All that should be output is the block of lines below from the line with "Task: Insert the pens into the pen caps" to the line with "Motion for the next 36", both included, exactly as written.

(Items listed in a dataset)
***

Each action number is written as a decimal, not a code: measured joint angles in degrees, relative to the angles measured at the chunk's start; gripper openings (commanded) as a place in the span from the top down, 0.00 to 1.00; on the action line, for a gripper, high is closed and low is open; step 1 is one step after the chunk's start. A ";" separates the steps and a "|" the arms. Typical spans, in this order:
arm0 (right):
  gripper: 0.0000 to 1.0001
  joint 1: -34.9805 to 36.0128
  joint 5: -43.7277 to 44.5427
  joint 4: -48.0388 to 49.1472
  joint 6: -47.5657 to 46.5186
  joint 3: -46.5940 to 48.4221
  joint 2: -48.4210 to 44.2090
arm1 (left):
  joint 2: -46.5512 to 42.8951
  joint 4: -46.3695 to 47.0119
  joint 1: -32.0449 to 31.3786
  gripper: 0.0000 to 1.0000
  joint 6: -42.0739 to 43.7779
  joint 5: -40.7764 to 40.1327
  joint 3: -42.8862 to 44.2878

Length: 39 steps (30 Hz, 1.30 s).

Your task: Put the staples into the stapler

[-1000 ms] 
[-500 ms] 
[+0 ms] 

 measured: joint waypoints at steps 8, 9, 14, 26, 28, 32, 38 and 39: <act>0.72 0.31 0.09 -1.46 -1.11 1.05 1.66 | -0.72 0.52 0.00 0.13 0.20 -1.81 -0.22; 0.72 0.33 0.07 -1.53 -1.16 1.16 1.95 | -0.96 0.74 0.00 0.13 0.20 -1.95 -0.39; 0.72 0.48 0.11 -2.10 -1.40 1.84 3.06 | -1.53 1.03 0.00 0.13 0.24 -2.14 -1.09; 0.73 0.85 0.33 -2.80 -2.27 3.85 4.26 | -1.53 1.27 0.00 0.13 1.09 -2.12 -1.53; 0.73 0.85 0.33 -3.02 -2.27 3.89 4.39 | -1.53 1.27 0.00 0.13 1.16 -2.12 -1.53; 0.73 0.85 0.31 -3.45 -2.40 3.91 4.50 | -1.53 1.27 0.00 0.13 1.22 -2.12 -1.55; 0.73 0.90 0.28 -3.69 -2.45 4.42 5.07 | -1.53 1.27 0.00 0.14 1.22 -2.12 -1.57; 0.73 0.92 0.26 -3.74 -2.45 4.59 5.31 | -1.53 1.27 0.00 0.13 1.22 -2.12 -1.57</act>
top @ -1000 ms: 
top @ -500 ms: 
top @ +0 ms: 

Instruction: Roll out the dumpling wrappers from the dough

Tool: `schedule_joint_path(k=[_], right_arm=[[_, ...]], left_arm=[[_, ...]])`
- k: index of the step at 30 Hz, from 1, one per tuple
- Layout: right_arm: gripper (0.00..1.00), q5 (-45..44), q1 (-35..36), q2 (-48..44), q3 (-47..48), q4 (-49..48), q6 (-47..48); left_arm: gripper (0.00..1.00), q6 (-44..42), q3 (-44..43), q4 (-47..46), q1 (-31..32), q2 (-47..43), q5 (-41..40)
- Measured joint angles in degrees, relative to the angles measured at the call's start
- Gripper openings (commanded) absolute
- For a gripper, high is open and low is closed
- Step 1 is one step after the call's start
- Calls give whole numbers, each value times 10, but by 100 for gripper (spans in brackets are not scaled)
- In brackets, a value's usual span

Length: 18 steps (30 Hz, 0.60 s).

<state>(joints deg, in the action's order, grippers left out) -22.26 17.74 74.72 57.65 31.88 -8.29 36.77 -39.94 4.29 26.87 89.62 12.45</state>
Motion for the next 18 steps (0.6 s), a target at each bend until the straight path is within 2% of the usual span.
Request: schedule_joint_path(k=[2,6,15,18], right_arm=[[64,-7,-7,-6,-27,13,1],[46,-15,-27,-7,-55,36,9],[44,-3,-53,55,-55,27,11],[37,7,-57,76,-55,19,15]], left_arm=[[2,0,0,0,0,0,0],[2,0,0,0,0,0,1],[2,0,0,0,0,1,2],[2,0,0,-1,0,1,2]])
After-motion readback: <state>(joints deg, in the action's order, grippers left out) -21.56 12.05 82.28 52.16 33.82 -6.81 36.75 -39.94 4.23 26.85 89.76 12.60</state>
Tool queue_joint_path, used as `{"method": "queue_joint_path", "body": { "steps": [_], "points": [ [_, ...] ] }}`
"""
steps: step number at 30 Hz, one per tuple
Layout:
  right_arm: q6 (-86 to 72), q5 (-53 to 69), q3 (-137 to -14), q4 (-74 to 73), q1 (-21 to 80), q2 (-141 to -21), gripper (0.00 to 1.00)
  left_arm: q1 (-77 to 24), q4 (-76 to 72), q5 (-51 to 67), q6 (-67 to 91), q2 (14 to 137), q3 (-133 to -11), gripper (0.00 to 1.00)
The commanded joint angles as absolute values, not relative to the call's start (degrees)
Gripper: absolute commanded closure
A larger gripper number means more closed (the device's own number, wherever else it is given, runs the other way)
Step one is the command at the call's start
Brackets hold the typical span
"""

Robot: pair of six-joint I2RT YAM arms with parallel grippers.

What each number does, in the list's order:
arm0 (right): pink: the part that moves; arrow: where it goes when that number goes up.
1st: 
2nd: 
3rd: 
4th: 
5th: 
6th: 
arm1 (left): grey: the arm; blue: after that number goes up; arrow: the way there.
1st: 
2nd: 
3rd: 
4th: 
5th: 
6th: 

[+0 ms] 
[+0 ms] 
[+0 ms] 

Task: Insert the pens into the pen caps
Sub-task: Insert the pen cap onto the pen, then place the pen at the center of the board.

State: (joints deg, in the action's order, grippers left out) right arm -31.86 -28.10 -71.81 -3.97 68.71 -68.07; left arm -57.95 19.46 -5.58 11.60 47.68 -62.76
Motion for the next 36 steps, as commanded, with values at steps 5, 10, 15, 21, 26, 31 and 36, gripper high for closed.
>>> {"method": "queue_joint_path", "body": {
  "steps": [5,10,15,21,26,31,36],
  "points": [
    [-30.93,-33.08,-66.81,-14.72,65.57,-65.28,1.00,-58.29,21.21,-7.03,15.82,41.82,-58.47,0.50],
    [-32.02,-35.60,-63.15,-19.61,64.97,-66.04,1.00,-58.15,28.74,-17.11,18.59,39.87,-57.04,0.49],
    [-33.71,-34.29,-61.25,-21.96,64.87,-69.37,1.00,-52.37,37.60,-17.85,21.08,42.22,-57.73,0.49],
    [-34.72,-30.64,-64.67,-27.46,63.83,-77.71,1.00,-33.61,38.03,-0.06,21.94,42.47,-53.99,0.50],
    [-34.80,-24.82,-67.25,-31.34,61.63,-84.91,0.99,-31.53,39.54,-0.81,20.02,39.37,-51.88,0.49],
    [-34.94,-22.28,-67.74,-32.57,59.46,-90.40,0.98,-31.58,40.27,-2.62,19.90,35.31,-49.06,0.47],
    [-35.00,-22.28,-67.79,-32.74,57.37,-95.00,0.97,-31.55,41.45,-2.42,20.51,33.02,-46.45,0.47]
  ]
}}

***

→ **TASK SOLUTION**:
Task: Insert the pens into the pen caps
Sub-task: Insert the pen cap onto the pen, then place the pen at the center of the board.

State: (joints deg, in the action's order, grippers left out) right arm -31.86 -28.10 -71.81 -3.97 68.71 -68.07; left arm -57.95 19.46 -5.58 11.60 47.68 -62.76
Motion for the next 36 steps, as commanded, with values at steps 5, 10, 15, 21, 26, 31 and 36, gripper high for closed.

There is no additional output for this exercise.